Each line from the first down to the one containing "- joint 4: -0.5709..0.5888" should be returned exactly as it appears below.

----------------

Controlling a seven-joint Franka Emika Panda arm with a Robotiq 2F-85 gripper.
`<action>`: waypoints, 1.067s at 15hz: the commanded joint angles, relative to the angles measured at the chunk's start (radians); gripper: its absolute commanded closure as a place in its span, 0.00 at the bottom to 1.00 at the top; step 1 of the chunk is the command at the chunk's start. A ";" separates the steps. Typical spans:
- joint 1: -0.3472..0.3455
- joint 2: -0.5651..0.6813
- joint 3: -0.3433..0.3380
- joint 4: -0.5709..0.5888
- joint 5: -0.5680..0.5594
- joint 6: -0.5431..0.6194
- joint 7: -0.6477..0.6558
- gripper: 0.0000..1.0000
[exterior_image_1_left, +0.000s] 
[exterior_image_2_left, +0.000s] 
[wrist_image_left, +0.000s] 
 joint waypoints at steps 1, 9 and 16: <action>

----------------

§ **Your solution**
Controlling a seven-joint Franka Emika Panda arm with a Robotiq 2F-85 gripper.
`<action>`: waypoints, 1.067s at 15hz: the commanded joint angles, relative to the angles measured at the chunk's start (radians); gripper: its absolute commanded closure as a place in its span, 0.00 at the bottom to 1.00 at the top; step 1 of the chunk is the command at the chunk's start. A ";" separates the steps. Typical spans:
- joint 1: -0.3472..0.3455
- joint 2: -0.5651..0.6813
- joint 3: -0.3433..0.3380
- joint 4: -0.5709..0.5888

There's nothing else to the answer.